Focus Stacking in Photography

Increase Your Depth of Field

Focus stacking in photography is used to increase the depth of field. In macro photograph it is very hard to get a wide depth of field. A wide depth of field means everything in focus. A shallow depth of field would be just a little area in focus.

Depth of field is controlled by three factors, aperture, distance to subject and focal length. In this case distance to subject is what causes a very shallow depth of field. Even with a really high aperture it is difficult to get a wide depth of field in macro photography. Below is a single image of this Hibiscus I photographed outside my house.

Image without focus stacking

As you can see all that is in focus are some of the little tiny hairs on the stigma of the hibiscus. This is not a bad thing but in this image I wanted to get the stigma and the anther in focus. The anther is the yellow part in the background. The only way I can do this is by using focus stacking inside of Adobe Photoshop or another program that supports the technique.

To accomplish this task I took a series of 16 images and changed my focus point each time I took a photo. If I was not so close I would not have need to take so many images. In this photograph I was using a Canon 100mm macro and a focusing tube. The wind was blowing and that did not help the situation

Image of all 16 photographs used in focus stacking.

This is a screen shot of the the images I used to make this one image. Inside of photoshop I layered all the image into one file using a process called "Load Files into a Stack."

I then selected all the files and auto blended this files together using focus stacking.
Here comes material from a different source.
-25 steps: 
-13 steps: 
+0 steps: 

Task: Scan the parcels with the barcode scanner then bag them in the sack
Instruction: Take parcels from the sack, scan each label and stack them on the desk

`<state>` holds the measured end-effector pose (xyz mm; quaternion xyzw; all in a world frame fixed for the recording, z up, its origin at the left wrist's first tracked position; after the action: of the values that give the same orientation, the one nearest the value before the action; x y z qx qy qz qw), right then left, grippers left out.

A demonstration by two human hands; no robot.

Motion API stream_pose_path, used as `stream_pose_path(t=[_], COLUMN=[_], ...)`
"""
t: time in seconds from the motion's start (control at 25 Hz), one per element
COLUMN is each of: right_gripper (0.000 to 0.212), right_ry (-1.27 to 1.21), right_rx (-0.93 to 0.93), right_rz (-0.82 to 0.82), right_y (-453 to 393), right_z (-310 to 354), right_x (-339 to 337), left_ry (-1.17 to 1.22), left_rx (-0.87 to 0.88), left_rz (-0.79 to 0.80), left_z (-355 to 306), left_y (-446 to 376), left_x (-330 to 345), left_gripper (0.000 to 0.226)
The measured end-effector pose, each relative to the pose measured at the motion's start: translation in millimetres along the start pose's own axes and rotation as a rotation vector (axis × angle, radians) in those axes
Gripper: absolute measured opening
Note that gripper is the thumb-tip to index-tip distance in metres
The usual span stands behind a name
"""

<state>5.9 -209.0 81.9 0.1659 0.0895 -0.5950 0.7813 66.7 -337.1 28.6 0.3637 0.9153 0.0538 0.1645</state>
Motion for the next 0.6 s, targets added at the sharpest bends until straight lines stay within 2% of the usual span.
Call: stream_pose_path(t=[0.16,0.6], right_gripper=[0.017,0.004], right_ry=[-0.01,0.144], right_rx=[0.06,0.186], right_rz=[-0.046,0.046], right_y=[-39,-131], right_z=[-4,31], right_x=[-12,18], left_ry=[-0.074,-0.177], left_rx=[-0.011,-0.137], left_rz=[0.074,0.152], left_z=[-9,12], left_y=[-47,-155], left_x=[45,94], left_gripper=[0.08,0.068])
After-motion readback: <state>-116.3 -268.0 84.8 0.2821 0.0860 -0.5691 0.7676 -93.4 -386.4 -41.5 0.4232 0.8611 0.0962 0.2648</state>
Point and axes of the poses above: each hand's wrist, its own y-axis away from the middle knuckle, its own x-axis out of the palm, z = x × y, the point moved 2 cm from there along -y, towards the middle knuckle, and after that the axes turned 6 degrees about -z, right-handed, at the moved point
Photoshop is able to mask out the parts of each image that are sharp and in focus. It then combines all the different in focus parts into one image.

Image with focus stacking

This is an untoned detail of this image. Notice how you can see the yellow anther. It looks like a ton of little tiny fish eggs. This is the part of the flower, that I was really interested in photographing. I really like clean simple backgrounds so I left the flower petals totally out of focus.

Final Photograph with Focus Stacking

This is the final image of the hibiscus after focus stacking and toning. I made the file 36 inches wide so I can print it quite large. This will really help with seeing all the little tiny detail in this photograph. I hope you enjoyed this explanation on focus stacking. I am hoping the stay-at-home order gets lifted soon so I can get back to work. If you would be interested in purchasing a print of the flower please contact me.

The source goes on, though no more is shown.